1.8 TORQUE Multi-MOM

Starting in TORQUE version 3.0 users can run multiple MOMs on a single node. The initial reason to develop a multiple MOM capability was for testing purposes. A small cluster can be made to look larger since each MOM instance is treated as a separate node.

When running multiple MOMs on a node each MOM must have its own service and manager ports assigned. The default ports used by the MOM are 15002 and 15003. With the multi-mom alternate ports can be used without the need to change the default ports for pbs_server even when running a single instance of the MOM.

1.8.1 Configuration

There are three steps to setting up multi-mom capability:

  1. Configure server_priv/nodes file
  2. Edit /etc/hosts file
  3. Start pbs_mom with multi-mom options

1.8.1.1 Configure server_priv/nodes

The attributes mom_service_port and mom_manager_port were added to the nodes file syntax to accommodate multiple MOMs on a single node. By default pbs_mom opens ports 15002 and 15003 for the service and management ports respectively. For multiple MOMs to run on the same IP address they need to have their own port values so they can be distinguished from each other. pbs_server learns about the port addresses of the different MOMs from entries in the server_priv/nodes file. The following is an example of a nodes file configured for multiple MOMs:

	hosta   np=2
	hosta-1 np=2 mom_service_port=30001 mom_manager_port=30002
	hosta-2 np=2 mom_service_port=31001 mom_manager_port=31002
	hosta-3 np=2 mom_service_port=32001 mom_manager_port=32002

Note that all entries have a unique host name and that all port values are also unique. The entry hosta does not have a mom_service_port or mom_manager_port given. If unspecified, then the MOM defaults to ports 15002 and 15003.

1.8.1.2 /ect/hosts file

Host names in the server_priv/nodes file must be resolvable.

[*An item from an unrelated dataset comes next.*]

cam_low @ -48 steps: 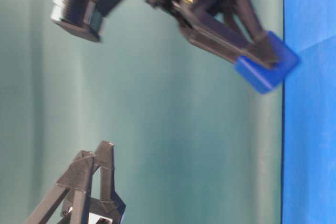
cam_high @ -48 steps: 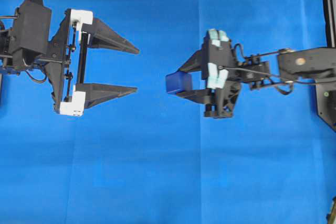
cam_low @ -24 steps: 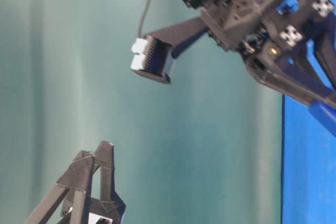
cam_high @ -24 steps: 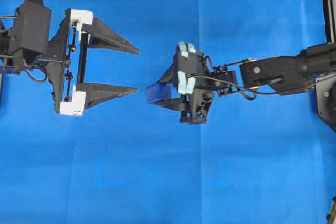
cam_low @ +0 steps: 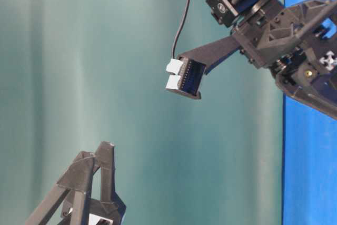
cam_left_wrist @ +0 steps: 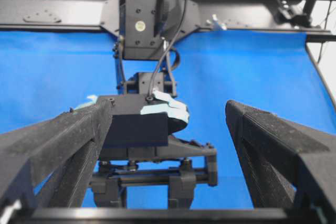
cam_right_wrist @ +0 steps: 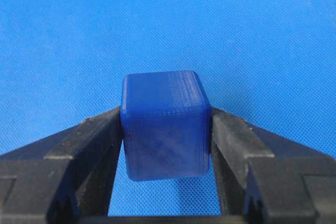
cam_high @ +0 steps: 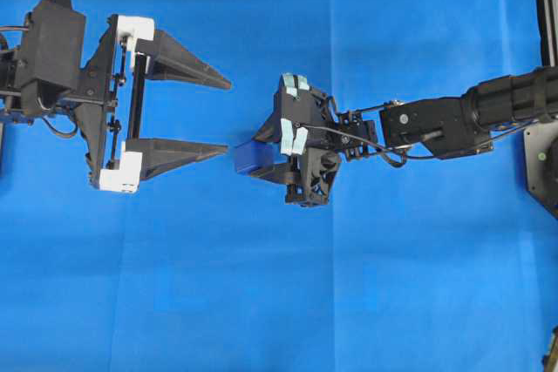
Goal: Handover the blue block to the right arm after grasping it with the left arm, then place it in the designated position.
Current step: 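Move the right gripper left and lower the cube to the table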
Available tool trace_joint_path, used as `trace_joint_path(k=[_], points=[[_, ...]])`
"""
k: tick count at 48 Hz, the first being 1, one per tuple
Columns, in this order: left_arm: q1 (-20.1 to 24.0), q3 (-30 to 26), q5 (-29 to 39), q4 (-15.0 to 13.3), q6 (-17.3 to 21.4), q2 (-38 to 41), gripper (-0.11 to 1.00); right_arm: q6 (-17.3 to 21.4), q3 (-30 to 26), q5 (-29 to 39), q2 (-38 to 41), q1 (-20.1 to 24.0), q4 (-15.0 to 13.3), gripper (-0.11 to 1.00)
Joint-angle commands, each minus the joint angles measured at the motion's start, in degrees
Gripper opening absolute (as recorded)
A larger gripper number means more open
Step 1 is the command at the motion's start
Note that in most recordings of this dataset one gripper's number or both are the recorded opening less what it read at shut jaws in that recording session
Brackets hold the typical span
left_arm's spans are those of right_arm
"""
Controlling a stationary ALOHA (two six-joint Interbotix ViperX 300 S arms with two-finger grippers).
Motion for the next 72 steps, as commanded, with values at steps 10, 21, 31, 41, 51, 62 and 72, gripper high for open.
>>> trace_joint_path(k=[10,21,31,41,51,62,72], points=[[0.09,-1.58,-0.53,0.18,0.00,-0.79,0.93,-0.09,-0.70,-0.35,-0.62,-0.09,0.18,0.35],[0.09,-1.85,-0.53,0.18,0.00,-0.62,0.93,-0.09,-0.53,-0.44,0.00,-0.09,0.18,0.35],[0.09,-2.02,-0.62,0.18,-0.09,-0.62,0.93,-0.09,-0.53,-0.62,0.26,-0.18,0.35,0.35],[0.09,-1.93,-0.62,0.18,-0.26,-0.62,0.93,-0.09,-0.62,-0.79,0.26,-0.26,2.20,0.45],[0.09,-1.93,-0.44,0.18,-0.26,-0.62,0.93,-0.09,-0.53,-0.62,0.09,-0.18,3.78,0.83],[0.09,-1.76,-0.35,0.18,-0.18,-0.88,0.93,-0.09,0.00,-0.53,-2.20,-0.09,3.78,0.72],[0.09,-1.85,-0.35,0.18,-0.09,-0.88,0.93,-0.09,1.32,0.79,-6.24,0.26,3.87,0.72]])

Creating an alias for each host enables the server to find the IP address for each MOM; the server uses the port values from the server_priv/nodes file to contact the correct MOM. An example /etc/hosts entry for the previous server_priv/nodes example might look like the following:
	192.65.73.10 hosta hosta-1 hosta-2 hosta-3

Even though the host name and all the aliases resolve to the same IP address, each MOM instance can still be distinguished from the others because of the unique port value assigned in the server_priv/nodes file.

1.8.1.3 Starting pbs_mom with multi-mom options

To start multiple instances of pbs_mom on the same node, use the following syntax:

	pbs_mom -m -M <port value of mom_service_port> -R <port value of mom_manager_port>

Continuing based on the earlier example, if you want to create four MOMs on hosta, type the following at the command line:

# pbs_mom -m -M 30001 -R 30002
# pbs_mom -m -M 31001 -R 31002
# pbs_mom -m -M 32001 -R 32002
# pbs_mom

Notice that the last call to pbs_mom uses no arguments. By default pbs_mom opens on ports 15002 and 15003. No arguments are necessary because there are no conflicts.

1.8.2 Stopping pbs_mom in multi-mom mode

Terminate pbs_mom by using the momctl -s command. For any MOM using the default manager port 15003, the momctl -s command stops the mom. However, to terminate moms with a manager port value not equal to 15003, you must use the following syntax:

momctl -s -p 

The -p option sends the terminating signal to the MOM manager port and the MOM is terminated.